Estimating the Number of Players from Game Result Percentages

post by Daniel L (daniel-lyakovetsky) · 2024-04-28T17:42:03.247Z · LW · GW · 2 comments

Contents

2 comments

Recently I got into the daily word puzzle game Couch Potato Salad. At the end of the game, it shows the percent of players who “nailed”, ”sailed”, ”prevailed”, ”exhaled” and ”failed”. Once, I played the game shortly after midnight when the new puzzle becomes available. I nailed it (ha!), but noticed that the game results suspiciously neatly split into 33.3%, 66.6% and zeroes for the rest. Aha, I thought, there must be only three or six or nine or twelve of us playing the game that early in the morning. That got me interested in figuring the number of players based on the score. 

Generalized as a number of respondents based on the poll results, I thought the following logic should work.

The number of respondents is the minimum positive integer that when multiplied by each of the voting percentages produces a near-integer number.

ChatGPT had concurred, while pedantically pointing that “this concept is akin to finding the least common multiple (LCM) of denominators in fractional representations of those percentages.” Ok.

I concocted the following Pythonic implementation:

N = min(
	[n for n in range(1, Nmax) 
		if all(
			[abs(v[i]*n - round(v[i]*n)) < 100*e 
				for i in range(0, len(v))
			])
	])

Where

I tried it with actual numbers from that game results from a bit later:

>>> N = lambda v, Nmax=10000, e=0.001: \
      min([n for n in range(1, Nmax) \
        if all(
          [abs(v[i]*n - round(v[i]*n)) < 100*e \
            for i in range(0, len(v))])
         ])
>>> N([0.333, 0.666, 0, 0, 0])
3
>>> N([0.125, 0.125, 0.75, 0, 0])
8
>>> N([0.409, 0.136, 0.182, 0.045, 0.227])
22
>>> N([0.821, 0.103, 0.051, 0.026, 0])
39
>>> N([0.671, 0.075, 0.171, 0.04, 0.043])
374

I don't know what was the actual number of people played, but intuitively this seems alright. It was still early in the morning.

ChatGPT suggested using numpy for efficiency, but agreed that my one-liner is Pythonic and elegant.

Implementation aside, what do you think? Is there a different / better way to think about this problem? How would you approach this?

2 comments

Comments sorted by top scores.

comment by bsol · 2024-04-29T18:19:44.397Z · LW(p) · GW(p)

For one, with e = 0.001 the algorithm N([0.64, 0.36, 0, 0, 0]) = 3 gives a wrong result. Using e = 0.0001 would give a better answer in this case. I haven't given more thought though on what e is optimal.

Though the bigger issue is the number of players can't strictly be computed based on percentages alone.
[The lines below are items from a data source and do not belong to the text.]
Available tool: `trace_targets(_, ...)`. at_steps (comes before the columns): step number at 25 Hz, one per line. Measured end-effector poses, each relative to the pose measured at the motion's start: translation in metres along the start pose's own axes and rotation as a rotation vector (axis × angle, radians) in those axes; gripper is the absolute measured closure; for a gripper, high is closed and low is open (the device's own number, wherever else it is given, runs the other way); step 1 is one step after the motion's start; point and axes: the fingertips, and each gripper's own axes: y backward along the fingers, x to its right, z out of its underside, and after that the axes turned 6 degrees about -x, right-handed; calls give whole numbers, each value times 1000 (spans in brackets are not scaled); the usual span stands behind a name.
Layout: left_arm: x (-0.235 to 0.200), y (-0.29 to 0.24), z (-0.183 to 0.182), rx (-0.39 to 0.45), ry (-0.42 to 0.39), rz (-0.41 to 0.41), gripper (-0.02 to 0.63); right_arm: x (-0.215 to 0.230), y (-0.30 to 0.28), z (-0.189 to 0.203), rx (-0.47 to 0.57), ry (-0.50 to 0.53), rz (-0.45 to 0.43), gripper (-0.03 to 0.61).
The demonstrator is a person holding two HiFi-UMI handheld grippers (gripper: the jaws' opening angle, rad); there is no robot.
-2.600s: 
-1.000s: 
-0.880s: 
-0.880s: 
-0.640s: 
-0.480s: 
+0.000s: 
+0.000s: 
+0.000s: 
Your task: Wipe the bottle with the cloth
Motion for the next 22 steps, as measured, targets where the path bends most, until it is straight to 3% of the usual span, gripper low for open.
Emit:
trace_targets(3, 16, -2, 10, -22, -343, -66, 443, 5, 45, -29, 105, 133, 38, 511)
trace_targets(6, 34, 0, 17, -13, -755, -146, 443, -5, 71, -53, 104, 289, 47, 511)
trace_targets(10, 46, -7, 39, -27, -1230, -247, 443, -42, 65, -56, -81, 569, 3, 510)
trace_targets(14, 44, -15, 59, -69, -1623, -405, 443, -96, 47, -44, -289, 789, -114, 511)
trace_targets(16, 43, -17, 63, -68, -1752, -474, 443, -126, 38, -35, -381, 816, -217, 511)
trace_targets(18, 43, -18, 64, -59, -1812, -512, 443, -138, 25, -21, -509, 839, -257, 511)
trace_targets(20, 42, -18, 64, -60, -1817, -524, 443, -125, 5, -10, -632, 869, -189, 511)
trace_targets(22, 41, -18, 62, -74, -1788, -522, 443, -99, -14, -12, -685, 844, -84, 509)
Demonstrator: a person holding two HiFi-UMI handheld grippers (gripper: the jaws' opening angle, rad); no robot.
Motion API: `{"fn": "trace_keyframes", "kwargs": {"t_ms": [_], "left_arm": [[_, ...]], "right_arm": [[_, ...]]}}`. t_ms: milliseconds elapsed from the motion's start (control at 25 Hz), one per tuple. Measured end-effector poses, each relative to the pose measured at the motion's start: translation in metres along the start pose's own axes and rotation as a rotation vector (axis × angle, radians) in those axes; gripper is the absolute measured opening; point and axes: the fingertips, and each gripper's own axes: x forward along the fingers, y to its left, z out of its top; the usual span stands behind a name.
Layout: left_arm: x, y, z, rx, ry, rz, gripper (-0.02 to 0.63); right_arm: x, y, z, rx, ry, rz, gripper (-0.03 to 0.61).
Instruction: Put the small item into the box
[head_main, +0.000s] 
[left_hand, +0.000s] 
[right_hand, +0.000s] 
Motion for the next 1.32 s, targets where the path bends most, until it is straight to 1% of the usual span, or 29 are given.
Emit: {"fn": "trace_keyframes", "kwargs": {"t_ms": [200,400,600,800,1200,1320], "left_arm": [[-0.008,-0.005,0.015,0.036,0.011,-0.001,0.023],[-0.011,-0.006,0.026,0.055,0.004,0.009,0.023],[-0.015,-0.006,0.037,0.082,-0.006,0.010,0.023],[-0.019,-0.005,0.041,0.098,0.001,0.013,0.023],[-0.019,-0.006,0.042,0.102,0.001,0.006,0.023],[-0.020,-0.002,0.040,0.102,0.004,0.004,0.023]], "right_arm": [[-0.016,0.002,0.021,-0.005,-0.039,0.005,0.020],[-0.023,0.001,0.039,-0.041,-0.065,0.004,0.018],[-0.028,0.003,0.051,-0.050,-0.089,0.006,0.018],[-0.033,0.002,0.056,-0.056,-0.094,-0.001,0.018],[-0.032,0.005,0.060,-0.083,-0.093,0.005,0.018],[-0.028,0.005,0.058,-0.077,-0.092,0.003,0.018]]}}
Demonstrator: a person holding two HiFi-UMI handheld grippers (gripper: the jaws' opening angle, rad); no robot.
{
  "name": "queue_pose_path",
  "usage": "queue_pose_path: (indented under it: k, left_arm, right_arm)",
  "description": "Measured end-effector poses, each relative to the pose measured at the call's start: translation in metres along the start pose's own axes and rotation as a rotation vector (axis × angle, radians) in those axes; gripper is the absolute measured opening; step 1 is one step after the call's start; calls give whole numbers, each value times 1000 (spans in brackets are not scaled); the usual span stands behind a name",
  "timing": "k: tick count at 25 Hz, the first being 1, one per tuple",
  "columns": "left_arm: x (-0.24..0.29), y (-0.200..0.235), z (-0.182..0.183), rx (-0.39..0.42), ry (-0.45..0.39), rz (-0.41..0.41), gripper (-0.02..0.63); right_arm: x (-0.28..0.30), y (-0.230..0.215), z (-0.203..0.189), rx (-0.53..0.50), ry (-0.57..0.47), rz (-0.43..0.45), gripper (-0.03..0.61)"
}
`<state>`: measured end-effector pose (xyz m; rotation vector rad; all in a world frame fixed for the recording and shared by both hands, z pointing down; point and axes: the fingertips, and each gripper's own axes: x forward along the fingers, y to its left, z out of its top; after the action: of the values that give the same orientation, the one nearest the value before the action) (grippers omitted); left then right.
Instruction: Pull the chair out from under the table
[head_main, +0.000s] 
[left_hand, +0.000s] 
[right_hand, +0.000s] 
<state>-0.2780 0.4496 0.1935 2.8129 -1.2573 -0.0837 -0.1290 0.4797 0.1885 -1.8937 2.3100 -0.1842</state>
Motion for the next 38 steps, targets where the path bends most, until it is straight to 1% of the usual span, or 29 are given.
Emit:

It would be nice if we could make the assumption that the least common multiple (with some leeway to account for rounding) is the correct answer, but I don't feel comfortable with that. This assumption comes from it being just past midnight and therefore we assume the number of players is "small." But how small?

What should N([0.5, 0.5, 0, 0, 0]) return? It could be any multiple of 2, many of which are small.

The only way I can think to get a correct answer is to frequently refresh the page to get a time series of percentages. Then an algorithm could possibly give the number of players. 

For example say you saw [0.5, 0.5, 0, 0, 0] and then refresh and immediately after saw [0.444, 0.444, 0.111, 0, 0]. If you were confident that only 1 player joined between refreshes, you would know that the number of players is now 9. If you can't be sure it was only 1 player, it would be a lot more complicated though.

Replies from: gwern
comment by gwern · 2024-04-29T23:25:16.797Z · LW(p) · GW(p)

I'm not sure what "margin of error" is. This is just rounding, is it not? It's not like the website is adding random epsilon numbers to screw with you: it is simply rounding off percentages. They are exact and deterministic up to rounding.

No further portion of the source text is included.